第8話 蘇生

老婆が何か書き留めていたんだろうか。皆が不思議がっていた。僕は老婆の前では動けていた。老婆の幻想かもしれないが、不思議な現象を老婆は、自分の願いが叶ったかのように喜んで日記に書き留めていたに違いない。神様が最期に死を選んだ僕の魂を老婆の人形に移し、老婆の夢を叶えた。僕には最期に、必要のない命はないこと、僕を大事に思ってくれている人がいることを教えてくれた。それ以上に、僕は母親や学校の友人にちゃんと自分の気持ちを伝えていたのだろうか。僕の気持ちは伝わっていたのだろうか。

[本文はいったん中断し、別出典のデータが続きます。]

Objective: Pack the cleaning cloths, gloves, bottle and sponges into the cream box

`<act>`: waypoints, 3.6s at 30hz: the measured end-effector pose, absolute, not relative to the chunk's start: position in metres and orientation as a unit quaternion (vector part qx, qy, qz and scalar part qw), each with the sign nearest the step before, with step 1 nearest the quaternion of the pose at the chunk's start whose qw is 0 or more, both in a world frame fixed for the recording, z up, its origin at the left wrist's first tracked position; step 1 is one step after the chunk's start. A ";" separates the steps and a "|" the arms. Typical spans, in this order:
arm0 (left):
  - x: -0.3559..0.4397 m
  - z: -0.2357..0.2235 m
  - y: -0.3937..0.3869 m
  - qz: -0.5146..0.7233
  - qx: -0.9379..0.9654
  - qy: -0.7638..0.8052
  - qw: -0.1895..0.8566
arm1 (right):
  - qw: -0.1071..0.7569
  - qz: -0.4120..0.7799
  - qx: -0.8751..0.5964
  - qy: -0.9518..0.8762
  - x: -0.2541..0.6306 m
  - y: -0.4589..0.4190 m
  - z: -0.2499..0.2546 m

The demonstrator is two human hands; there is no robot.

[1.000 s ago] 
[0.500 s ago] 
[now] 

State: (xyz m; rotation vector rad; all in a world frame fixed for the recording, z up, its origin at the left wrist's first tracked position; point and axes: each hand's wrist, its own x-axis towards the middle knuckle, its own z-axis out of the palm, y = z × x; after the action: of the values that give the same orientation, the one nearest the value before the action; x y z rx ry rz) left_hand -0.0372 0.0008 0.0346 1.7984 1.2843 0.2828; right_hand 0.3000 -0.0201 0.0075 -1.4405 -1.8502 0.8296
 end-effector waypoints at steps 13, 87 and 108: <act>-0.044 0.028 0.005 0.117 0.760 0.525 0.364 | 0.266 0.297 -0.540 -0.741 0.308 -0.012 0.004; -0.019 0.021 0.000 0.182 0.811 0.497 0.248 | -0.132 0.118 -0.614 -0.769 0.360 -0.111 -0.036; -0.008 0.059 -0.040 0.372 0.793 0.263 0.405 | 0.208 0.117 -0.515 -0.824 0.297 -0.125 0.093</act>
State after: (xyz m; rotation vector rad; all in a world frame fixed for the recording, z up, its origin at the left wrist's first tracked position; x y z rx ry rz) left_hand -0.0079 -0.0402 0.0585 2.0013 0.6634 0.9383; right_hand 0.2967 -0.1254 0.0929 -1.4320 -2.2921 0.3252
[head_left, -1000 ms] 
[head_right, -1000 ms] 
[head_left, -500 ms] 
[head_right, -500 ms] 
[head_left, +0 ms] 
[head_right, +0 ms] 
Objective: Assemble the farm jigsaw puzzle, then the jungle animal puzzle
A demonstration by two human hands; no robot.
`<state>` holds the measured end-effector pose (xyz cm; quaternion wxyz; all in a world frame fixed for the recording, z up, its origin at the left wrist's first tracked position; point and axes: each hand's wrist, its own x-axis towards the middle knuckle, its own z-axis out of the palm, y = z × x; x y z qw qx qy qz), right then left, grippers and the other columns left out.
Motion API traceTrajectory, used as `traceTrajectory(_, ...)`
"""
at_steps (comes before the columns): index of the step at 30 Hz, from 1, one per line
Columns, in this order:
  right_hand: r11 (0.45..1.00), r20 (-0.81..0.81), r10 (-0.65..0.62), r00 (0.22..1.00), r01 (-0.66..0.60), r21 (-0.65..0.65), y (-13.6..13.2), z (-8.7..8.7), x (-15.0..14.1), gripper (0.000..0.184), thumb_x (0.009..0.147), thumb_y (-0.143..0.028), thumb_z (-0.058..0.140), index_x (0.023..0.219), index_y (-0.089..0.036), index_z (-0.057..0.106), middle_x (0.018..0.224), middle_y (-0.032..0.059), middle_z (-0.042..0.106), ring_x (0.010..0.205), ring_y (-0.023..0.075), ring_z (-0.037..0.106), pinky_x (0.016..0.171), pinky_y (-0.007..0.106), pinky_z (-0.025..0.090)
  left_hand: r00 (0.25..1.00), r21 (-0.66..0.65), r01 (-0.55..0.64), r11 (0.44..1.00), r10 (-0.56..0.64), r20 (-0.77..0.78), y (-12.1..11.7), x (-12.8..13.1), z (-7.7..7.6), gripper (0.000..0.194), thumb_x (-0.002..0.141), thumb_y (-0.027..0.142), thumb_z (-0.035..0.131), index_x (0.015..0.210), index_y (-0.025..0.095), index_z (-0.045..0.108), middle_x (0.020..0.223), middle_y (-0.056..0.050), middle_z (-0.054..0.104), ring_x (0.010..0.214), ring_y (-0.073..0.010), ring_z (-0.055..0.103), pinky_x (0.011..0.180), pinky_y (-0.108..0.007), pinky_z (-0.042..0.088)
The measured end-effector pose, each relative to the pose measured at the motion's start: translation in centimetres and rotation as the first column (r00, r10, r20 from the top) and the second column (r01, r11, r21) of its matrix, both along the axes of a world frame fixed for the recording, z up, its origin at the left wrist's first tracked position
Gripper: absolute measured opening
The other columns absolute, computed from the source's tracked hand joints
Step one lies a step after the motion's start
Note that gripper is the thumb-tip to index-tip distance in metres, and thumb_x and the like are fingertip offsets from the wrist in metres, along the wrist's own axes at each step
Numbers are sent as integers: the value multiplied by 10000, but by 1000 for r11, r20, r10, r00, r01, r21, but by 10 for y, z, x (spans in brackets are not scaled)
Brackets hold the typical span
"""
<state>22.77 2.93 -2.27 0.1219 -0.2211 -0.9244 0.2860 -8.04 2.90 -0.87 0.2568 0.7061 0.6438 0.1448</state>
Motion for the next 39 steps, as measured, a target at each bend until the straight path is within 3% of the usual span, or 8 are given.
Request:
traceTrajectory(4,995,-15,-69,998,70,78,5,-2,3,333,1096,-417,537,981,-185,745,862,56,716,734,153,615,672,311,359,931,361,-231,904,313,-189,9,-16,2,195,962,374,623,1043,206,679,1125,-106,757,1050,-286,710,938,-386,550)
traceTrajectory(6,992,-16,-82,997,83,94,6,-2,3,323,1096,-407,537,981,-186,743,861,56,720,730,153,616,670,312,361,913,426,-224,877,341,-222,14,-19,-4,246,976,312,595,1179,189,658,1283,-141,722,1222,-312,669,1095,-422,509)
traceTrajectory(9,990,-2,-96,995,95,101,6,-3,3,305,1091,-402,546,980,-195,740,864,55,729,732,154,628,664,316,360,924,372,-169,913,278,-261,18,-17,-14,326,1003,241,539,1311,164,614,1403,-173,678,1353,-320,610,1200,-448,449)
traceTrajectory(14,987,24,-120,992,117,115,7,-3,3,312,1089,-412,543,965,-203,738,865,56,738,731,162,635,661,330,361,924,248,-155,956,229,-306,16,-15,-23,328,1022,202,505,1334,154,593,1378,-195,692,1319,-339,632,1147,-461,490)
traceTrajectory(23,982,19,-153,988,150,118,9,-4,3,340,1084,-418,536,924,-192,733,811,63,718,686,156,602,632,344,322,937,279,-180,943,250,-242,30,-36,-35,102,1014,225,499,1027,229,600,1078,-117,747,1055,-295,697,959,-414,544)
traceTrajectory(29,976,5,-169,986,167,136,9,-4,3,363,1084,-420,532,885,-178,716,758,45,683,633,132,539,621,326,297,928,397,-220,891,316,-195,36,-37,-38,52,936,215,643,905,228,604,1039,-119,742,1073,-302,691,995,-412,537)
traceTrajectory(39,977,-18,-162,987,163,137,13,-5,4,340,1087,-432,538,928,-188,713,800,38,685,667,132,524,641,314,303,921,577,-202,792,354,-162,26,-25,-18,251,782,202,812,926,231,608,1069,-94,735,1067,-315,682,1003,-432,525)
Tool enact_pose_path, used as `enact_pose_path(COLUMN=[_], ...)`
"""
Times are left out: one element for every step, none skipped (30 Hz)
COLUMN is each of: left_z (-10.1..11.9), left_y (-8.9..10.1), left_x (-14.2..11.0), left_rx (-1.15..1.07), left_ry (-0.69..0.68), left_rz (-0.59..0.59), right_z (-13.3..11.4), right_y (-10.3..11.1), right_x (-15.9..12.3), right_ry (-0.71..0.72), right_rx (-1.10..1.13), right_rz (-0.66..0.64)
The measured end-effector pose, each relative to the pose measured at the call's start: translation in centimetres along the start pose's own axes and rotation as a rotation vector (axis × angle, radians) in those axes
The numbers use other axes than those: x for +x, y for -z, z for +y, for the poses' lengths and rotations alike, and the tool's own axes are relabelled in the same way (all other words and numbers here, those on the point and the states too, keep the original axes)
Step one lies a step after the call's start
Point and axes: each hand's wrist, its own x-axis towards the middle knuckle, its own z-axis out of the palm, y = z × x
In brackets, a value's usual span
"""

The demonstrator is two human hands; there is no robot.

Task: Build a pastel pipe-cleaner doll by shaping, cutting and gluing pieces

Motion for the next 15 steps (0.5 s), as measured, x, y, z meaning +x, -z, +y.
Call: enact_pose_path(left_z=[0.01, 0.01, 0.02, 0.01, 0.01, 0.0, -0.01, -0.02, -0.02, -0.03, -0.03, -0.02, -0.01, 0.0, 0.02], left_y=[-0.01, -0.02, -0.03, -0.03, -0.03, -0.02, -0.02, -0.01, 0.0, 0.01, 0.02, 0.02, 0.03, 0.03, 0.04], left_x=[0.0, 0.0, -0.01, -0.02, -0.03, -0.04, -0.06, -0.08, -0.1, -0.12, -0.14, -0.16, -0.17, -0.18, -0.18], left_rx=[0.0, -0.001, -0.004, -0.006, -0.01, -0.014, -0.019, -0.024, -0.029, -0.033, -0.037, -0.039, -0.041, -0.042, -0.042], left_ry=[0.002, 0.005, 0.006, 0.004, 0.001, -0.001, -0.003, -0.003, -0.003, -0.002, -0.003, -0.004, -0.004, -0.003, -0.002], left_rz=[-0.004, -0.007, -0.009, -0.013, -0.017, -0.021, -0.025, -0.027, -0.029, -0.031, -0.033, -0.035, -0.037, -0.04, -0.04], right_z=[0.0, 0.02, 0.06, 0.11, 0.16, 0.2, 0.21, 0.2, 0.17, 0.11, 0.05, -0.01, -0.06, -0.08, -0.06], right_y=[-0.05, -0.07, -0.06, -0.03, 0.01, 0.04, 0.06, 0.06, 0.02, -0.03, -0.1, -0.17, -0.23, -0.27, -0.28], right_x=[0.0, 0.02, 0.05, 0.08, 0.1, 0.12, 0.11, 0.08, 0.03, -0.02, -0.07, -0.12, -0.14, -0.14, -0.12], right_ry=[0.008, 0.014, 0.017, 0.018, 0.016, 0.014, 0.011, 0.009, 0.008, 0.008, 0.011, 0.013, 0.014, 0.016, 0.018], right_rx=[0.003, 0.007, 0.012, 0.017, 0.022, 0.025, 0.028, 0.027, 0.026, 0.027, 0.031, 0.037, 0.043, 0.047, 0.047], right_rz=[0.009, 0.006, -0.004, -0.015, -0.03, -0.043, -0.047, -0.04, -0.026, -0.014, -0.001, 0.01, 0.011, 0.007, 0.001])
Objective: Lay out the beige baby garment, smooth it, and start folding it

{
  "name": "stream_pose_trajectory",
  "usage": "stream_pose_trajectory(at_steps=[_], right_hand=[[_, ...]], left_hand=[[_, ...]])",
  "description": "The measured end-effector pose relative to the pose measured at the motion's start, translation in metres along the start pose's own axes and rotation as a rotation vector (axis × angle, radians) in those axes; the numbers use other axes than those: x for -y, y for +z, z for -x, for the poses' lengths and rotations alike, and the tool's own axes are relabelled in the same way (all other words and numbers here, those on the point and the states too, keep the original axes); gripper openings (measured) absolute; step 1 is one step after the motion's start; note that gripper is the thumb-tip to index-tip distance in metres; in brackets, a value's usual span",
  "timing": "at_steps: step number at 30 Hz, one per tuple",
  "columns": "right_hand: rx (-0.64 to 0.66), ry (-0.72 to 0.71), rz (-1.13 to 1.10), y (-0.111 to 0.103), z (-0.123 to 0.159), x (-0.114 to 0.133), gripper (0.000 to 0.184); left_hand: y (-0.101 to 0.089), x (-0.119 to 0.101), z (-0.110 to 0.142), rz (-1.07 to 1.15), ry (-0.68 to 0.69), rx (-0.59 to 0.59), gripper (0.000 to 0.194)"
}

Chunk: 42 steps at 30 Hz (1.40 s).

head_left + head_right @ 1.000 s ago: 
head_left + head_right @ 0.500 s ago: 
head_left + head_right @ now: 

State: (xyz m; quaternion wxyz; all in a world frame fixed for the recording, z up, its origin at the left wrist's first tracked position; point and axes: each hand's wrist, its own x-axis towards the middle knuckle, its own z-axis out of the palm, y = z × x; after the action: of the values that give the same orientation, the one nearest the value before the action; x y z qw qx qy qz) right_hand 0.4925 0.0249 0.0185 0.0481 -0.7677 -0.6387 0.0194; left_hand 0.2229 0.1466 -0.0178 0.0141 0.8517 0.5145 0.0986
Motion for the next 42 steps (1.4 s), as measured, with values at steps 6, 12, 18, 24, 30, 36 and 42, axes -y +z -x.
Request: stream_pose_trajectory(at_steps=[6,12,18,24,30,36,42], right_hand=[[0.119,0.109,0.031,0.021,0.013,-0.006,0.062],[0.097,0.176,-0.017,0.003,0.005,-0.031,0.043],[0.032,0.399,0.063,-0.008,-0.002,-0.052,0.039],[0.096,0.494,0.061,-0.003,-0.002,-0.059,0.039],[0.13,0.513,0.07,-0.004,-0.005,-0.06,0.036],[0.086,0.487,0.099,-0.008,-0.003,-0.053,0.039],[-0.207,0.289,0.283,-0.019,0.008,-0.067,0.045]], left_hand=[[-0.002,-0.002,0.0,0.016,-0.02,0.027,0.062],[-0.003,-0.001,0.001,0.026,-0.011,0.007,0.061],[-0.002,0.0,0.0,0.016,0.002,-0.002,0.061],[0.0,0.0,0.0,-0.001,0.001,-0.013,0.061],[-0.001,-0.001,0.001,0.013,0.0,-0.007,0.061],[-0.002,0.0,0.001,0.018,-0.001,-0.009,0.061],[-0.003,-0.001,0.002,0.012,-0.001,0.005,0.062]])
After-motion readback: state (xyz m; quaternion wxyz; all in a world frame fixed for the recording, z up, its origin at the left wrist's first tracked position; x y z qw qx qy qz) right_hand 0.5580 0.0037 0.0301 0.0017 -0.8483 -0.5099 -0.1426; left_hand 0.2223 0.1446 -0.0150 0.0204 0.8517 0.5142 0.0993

ピッピッピと機械音が聞こえる。もう僕は燃えてしまったのだろうか。


「拓也!拓也!」

聞き慣れた声がする。居心地の良い母親の声。また夢なのか。うっすら目を開けた。白い天井が見えた。体を動かそうとすると激痛が走った。口を開けようにも何かに塞がれている。


ピッピッピッ


「先生!拓也が!」

母親の姿が見えた。

「自殺なんて馬鹿なこと!」

はっきり母親の泣きはらした顔が見えた。

僕は生きていた。僕は思い出した。母親に伝えたいことがあったんだった。


「お母さん、ありがとう」


母親はわっと泣き出して声にならない声を出した。

「拓也がいてくれないと働く意味がないじゃない!お母さんの生き甲斐なんだから!」


走馬灯のように蘇る。幼い頃の記憶、母親がよく言っていた

「お母さんには夢がないけど、拓也の夢がお母さんの夢なんだよ」

僕が勉強をしたいと言う夢を全力で叶えてくれていたんだ。

じゃあ、いじめられて希望を失った僕はどうしたらいい?ダメになった僕はどうしたらいい?

老婆の記憶が蘇る。僕も誰かの役に立つ人間になれた記憶。身体の痛みがズキズキしているが、ニヤッと笑みがこぼれる。

意識混濁の中、きっと僕を必要としてくれる人がいたから僕は生き返ったんだ。


「お母さん、僕、もう一度夢を見るよ」


体に激痛が走り、身動きが取れなかった。点滴や酸素投与、どうやら重症のようだ。

「全身打撲で複雑骨折。しばらく入院です」

医師から言われた。


飛び降りた下に、テラスの屋根がありそこに落ちたから一命は取りとめたと後から母親に聞いた。